** Opening The data block **

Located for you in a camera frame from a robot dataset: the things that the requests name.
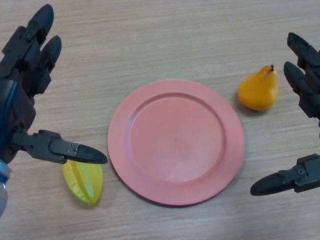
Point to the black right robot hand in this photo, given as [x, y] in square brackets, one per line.
[307, 85]

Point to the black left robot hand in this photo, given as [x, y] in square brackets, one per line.
[22, 110]

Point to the yellow orange pear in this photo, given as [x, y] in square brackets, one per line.
[257, 90]

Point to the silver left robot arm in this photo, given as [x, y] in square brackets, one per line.
[3, 190]

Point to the pink round plate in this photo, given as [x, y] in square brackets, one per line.
[175, 140]

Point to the yellow green starfruit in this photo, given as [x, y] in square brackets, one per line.
[85, 182]

** Closing The data block **

* Requirement *
Without copying the pictures, transcribe the entries exactly.

* Reply *
Located for you in a camera frame from a robot dataset: the things that the requests name.
Point to the black right robot hand in this photo, given as [x, y] in square brackets, one per line.
[307, 85]

Point to the black left robot hand in this photo, given as [x, y] in square brackets, one per line.
[22, 110]

Point to the yellow orange pear in this photo, given as [x, y] in square brackets, one per line.
[257, 90]

Point to the silver left robot arm in this photo, given as [x, y] in square brackets, one per line.
[3, 190]

Point to the pink round plate in this photo, given as [x, y] in square brackets, one per line.
[175, 140]

Point to the yellow green starfruit in this photo, given as [x, y] in square brackets, one per line.
[85, 182]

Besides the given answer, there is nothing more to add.